**What is being asked**
Note how many lines in the entries below contain the string "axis", and answer with that number and no other text.

Data records
=====
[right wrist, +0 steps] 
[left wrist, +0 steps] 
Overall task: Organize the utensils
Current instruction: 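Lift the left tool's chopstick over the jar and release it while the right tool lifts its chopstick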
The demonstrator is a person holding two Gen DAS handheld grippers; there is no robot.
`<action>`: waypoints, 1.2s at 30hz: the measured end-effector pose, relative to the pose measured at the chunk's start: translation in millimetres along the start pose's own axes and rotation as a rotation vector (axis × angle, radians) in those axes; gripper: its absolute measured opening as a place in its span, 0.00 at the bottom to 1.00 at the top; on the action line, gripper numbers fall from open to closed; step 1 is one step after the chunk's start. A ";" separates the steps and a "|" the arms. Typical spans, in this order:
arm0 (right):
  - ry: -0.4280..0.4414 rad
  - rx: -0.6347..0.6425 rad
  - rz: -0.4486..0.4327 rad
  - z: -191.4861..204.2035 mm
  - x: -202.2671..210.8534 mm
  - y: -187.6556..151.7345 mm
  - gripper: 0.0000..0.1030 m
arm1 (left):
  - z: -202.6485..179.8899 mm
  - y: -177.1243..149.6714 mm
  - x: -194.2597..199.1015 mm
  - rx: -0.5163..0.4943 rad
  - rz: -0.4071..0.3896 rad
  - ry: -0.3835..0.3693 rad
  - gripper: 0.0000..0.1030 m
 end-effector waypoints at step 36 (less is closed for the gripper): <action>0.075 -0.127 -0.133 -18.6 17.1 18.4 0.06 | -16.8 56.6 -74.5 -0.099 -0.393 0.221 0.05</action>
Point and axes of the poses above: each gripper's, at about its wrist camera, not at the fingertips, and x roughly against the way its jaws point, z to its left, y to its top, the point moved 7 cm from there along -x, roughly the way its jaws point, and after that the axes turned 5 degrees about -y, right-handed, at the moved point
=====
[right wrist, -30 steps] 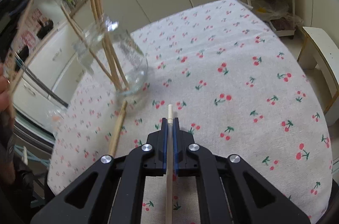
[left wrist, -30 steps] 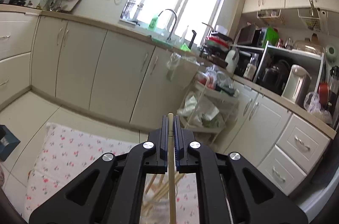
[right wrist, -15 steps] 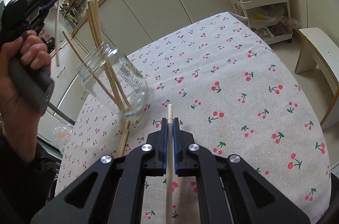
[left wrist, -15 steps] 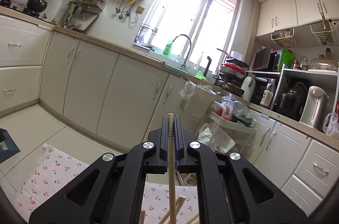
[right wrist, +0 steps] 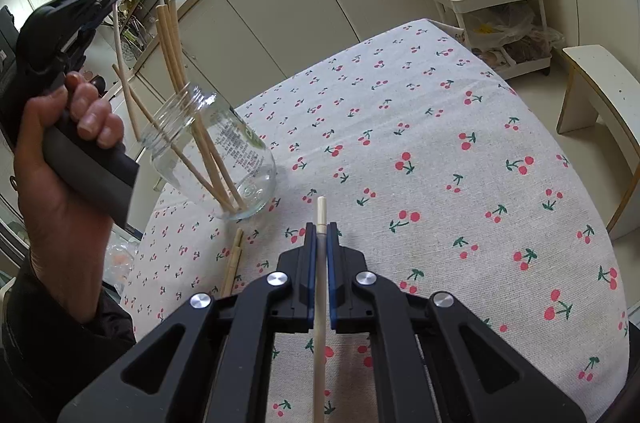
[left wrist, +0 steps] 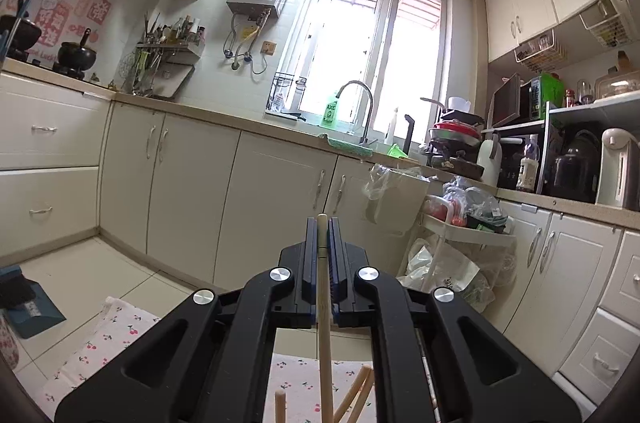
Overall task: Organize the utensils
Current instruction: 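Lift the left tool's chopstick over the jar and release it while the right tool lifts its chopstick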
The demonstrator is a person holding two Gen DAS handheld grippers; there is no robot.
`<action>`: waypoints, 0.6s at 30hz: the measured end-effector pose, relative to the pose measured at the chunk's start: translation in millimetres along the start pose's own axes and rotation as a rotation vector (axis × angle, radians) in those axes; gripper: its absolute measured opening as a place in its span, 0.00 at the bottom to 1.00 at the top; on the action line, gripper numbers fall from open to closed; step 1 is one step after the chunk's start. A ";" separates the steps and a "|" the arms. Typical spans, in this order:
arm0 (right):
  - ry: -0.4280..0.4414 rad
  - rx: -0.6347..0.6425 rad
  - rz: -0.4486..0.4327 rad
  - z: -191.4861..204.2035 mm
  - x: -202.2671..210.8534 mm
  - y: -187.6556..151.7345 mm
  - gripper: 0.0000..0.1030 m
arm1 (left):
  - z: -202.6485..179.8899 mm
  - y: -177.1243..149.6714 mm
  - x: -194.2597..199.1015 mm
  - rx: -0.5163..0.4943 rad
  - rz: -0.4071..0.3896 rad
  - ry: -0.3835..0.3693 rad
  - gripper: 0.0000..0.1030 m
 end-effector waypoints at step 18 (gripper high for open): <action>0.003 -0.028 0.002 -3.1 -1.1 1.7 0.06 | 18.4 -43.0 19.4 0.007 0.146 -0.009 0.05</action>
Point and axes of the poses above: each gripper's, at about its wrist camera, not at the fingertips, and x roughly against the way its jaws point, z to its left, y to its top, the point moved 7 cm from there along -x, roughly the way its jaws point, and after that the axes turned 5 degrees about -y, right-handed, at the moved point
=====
**Answer below**
2